Exercise
Determine how many lines of the entries contain "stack". Reply with that number alone.

Given records

%%

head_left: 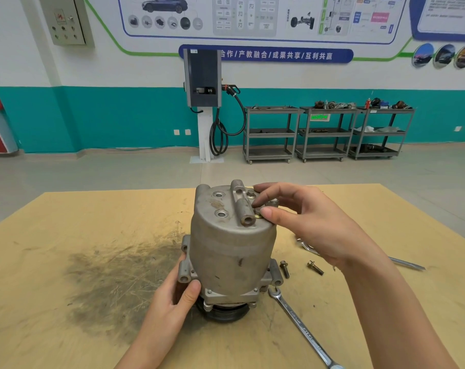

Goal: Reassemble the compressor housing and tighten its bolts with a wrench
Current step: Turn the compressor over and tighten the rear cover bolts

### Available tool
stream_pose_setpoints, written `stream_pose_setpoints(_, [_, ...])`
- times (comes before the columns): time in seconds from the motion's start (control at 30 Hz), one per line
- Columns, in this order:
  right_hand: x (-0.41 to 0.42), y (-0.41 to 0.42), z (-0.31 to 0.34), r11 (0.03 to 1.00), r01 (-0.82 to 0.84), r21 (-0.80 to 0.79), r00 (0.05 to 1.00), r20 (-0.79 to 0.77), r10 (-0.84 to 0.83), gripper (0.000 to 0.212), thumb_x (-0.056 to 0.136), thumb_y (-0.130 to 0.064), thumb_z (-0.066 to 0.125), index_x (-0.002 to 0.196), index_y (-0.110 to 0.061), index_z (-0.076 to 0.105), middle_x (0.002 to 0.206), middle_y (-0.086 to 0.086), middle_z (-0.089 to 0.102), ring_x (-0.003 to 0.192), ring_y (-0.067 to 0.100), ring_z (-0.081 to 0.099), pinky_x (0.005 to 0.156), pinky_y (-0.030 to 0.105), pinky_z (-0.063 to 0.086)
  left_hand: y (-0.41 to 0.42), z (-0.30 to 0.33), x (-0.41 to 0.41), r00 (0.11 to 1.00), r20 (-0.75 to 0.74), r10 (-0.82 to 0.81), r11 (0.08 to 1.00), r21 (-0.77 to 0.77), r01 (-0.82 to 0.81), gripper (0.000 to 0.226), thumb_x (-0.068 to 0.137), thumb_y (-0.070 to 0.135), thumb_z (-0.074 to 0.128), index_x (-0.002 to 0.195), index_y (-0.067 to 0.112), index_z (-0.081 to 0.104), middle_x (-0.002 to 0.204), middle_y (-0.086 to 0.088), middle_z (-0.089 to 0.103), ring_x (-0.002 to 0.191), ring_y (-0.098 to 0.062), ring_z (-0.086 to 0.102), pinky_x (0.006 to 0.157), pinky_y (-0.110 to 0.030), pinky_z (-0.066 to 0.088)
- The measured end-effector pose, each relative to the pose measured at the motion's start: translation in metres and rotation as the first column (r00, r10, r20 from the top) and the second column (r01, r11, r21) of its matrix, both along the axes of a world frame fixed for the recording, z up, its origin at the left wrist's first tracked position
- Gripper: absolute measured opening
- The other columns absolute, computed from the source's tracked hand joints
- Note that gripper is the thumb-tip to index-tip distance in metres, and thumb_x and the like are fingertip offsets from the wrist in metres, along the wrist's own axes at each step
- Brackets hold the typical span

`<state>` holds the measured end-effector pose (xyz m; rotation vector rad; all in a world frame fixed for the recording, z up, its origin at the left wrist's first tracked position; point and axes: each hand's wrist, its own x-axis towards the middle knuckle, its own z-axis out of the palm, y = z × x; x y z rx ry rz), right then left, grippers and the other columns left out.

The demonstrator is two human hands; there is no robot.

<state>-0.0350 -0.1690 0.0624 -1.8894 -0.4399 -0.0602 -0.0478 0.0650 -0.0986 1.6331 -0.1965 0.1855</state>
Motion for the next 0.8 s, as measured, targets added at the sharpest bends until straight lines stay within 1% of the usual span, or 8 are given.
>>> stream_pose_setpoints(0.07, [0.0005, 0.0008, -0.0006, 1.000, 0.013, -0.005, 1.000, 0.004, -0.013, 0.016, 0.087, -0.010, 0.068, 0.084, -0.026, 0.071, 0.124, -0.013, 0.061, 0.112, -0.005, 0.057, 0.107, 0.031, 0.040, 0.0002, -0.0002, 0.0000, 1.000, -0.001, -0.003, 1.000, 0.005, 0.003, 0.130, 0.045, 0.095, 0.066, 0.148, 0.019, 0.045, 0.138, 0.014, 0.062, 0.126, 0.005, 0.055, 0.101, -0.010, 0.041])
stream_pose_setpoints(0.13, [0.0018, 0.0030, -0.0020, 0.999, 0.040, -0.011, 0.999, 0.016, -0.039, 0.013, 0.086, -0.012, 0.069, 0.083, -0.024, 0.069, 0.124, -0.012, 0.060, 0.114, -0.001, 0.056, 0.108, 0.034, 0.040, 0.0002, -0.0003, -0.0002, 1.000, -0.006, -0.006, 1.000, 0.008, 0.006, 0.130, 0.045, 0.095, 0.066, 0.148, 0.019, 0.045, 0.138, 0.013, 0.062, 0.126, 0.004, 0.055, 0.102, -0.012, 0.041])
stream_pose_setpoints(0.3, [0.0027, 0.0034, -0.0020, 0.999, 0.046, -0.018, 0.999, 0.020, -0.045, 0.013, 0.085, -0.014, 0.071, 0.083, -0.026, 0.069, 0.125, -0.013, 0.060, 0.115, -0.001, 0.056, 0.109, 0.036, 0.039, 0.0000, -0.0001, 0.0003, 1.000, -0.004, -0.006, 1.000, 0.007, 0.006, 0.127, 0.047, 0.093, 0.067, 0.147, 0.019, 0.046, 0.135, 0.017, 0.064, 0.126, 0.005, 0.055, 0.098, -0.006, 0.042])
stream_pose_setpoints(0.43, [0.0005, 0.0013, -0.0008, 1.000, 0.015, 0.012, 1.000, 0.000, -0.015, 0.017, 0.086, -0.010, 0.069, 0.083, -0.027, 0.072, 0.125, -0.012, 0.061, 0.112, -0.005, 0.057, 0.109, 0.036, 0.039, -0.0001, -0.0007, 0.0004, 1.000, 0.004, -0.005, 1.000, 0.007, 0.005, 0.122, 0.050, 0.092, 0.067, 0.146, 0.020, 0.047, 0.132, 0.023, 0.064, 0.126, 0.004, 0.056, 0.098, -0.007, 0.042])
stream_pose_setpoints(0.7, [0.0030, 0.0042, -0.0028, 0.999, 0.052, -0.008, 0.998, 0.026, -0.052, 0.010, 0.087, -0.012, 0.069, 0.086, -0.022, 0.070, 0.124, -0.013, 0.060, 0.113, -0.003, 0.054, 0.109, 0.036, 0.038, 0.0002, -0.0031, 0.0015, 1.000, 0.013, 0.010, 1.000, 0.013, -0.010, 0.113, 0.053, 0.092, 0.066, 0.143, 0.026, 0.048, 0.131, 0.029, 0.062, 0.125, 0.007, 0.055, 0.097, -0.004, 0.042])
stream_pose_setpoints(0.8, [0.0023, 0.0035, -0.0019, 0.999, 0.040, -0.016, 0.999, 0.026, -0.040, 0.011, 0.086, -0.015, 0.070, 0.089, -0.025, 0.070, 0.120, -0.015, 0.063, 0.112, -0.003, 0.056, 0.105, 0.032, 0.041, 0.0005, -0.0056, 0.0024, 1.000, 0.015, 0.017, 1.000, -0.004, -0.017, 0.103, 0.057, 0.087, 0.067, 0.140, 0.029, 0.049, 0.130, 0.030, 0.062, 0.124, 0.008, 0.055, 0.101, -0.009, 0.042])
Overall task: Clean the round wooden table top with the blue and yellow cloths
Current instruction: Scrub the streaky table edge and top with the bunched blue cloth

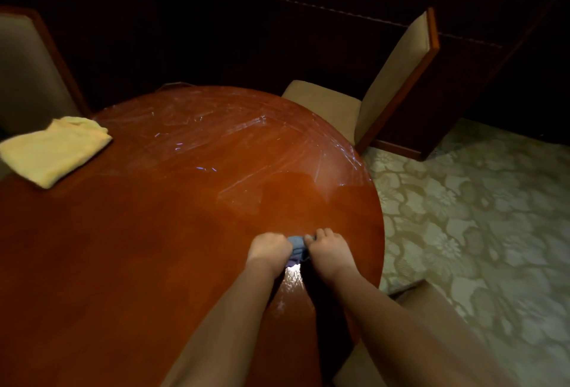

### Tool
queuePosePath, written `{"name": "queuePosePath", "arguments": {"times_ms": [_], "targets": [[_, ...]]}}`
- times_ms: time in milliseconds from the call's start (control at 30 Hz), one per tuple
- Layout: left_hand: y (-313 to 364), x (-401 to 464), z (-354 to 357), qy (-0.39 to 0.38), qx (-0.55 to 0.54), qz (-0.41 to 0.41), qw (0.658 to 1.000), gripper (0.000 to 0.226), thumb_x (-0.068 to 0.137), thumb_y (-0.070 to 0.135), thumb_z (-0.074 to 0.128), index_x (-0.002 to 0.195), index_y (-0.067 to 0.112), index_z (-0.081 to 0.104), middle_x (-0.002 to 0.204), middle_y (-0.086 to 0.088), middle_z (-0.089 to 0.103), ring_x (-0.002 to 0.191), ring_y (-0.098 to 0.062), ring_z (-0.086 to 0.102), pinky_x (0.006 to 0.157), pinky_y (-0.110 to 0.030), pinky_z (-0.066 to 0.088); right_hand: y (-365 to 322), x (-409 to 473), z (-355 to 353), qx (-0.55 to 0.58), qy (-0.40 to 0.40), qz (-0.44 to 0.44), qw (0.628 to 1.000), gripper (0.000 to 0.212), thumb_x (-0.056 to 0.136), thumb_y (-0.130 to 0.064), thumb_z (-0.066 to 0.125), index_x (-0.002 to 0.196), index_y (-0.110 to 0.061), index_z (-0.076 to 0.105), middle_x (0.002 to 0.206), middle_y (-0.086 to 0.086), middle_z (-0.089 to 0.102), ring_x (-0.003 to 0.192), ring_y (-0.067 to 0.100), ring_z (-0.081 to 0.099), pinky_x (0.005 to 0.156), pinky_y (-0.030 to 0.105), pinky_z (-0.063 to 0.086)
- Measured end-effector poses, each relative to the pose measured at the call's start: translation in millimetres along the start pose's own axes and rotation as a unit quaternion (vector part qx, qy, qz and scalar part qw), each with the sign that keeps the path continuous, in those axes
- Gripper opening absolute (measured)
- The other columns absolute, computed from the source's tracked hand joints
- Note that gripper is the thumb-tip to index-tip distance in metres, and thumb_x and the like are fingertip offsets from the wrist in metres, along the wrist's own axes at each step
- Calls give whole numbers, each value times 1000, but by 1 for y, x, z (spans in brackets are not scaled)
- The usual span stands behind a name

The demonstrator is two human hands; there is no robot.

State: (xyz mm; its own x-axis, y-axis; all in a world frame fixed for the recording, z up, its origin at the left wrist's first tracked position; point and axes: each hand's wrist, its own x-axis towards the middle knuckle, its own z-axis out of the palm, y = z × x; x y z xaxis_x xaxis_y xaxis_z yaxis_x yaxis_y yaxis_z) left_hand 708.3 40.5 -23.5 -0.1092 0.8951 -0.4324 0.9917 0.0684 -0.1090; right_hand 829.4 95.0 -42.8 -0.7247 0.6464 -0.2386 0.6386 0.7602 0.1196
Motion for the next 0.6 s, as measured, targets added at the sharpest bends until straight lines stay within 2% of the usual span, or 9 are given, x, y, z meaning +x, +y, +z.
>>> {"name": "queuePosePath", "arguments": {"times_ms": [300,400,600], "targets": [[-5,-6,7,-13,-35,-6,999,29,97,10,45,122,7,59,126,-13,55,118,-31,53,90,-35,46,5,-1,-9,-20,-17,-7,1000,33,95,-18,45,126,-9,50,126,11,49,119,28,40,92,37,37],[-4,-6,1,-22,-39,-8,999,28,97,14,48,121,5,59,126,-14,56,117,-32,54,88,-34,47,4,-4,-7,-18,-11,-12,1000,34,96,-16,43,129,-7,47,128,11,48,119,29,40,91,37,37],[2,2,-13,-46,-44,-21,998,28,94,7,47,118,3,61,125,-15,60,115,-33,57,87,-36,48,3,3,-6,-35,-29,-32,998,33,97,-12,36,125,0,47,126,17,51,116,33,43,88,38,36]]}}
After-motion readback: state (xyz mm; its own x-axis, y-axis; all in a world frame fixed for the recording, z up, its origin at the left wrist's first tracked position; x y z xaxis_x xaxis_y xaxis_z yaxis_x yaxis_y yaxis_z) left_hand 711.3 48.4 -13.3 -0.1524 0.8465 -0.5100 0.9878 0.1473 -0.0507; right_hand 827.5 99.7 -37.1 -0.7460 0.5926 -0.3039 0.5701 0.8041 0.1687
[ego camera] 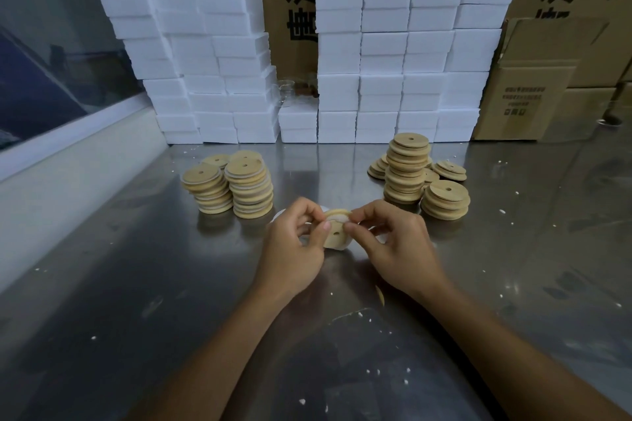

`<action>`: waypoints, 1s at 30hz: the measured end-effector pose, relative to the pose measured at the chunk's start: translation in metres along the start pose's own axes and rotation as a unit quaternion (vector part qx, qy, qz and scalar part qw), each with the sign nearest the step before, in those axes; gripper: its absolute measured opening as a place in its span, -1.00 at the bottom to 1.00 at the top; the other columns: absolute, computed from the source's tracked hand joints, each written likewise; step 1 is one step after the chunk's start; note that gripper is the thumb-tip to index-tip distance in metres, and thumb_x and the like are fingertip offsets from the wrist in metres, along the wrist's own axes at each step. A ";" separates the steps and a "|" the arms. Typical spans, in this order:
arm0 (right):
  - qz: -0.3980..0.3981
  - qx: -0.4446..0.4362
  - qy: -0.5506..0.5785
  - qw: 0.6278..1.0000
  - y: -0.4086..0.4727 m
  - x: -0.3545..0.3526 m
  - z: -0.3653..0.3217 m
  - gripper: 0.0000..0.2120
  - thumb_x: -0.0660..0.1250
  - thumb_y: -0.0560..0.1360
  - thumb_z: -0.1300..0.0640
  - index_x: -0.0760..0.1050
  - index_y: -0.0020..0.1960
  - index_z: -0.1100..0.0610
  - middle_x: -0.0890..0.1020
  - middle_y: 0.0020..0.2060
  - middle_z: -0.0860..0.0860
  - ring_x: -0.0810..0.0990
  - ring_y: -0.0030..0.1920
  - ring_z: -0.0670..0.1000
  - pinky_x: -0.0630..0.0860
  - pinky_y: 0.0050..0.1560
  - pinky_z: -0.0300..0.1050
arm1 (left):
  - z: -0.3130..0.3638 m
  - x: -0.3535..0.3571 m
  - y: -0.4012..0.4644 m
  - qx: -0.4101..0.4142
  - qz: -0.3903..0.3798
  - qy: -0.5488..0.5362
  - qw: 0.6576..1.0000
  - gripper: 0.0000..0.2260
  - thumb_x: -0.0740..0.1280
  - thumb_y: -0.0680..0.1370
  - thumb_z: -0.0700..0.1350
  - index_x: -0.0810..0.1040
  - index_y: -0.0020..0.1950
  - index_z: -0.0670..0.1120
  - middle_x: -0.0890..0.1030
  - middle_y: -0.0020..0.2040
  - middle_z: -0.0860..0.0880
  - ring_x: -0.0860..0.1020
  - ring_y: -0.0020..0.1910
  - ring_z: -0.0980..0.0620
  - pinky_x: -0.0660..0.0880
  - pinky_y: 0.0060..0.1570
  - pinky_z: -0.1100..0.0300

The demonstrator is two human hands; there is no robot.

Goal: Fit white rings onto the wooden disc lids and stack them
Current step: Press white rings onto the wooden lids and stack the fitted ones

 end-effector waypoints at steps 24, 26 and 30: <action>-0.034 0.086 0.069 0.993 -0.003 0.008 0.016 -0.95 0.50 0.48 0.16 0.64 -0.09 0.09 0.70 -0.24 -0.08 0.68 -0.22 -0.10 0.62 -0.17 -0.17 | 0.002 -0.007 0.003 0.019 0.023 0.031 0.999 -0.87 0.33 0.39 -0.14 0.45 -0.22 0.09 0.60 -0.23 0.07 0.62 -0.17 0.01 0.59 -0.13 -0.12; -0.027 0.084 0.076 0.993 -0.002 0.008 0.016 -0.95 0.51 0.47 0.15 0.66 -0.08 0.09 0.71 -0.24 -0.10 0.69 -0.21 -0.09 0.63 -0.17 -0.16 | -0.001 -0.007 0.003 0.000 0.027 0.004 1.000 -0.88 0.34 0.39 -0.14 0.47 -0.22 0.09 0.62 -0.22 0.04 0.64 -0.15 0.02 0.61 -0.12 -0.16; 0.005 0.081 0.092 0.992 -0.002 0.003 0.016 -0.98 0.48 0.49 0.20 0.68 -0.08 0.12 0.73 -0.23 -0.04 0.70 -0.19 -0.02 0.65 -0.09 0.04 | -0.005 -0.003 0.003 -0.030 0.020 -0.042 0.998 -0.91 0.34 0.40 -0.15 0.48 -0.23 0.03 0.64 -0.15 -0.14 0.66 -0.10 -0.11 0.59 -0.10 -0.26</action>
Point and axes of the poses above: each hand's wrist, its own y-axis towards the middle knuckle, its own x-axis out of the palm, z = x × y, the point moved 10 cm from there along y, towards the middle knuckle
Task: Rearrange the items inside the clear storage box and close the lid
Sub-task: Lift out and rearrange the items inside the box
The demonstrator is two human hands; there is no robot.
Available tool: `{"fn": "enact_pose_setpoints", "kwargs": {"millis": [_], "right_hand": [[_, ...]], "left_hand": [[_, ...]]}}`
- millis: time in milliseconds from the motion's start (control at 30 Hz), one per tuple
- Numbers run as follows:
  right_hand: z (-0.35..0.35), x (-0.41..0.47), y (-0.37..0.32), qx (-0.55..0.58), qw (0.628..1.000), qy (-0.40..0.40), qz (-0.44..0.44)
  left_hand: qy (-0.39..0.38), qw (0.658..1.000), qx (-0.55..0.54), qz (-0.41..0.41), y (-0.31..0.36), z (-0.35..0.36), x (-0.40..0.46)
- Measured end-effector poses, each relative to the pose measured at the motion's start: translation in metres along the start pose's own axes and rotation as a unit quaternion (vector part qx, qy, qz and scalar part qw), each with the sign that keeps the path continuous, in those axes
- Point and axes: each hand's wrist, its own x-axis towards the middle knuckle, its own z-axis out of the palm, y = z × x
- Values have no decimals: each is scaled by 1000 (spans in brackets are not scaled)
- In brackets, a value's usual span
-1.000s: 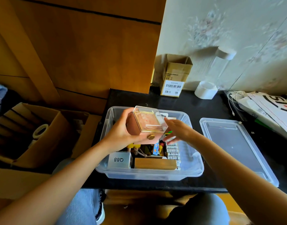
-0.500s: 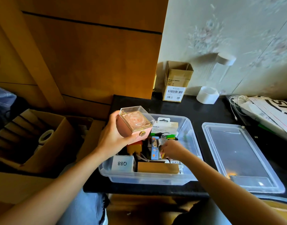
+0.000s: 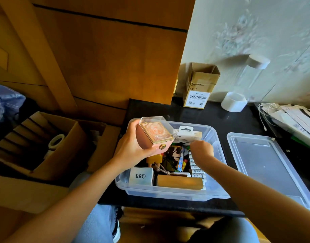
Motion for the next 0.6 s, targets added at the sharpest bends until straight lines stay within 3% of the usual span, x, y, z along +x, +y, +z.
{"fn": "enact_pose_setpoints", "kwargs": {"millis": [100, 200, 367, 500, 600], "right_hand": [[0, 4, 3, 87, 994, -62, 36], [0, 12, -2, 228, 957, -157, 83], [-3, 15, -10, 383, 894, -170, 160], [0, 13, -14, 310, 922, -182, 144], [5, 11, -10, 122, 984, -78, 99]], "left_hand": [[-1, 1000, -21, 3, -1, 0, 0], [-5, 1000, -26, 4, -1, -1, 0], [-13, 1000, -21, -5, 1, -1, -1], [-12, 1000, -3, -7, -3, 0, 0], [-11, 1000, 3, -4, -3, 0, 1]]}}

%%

Your response
2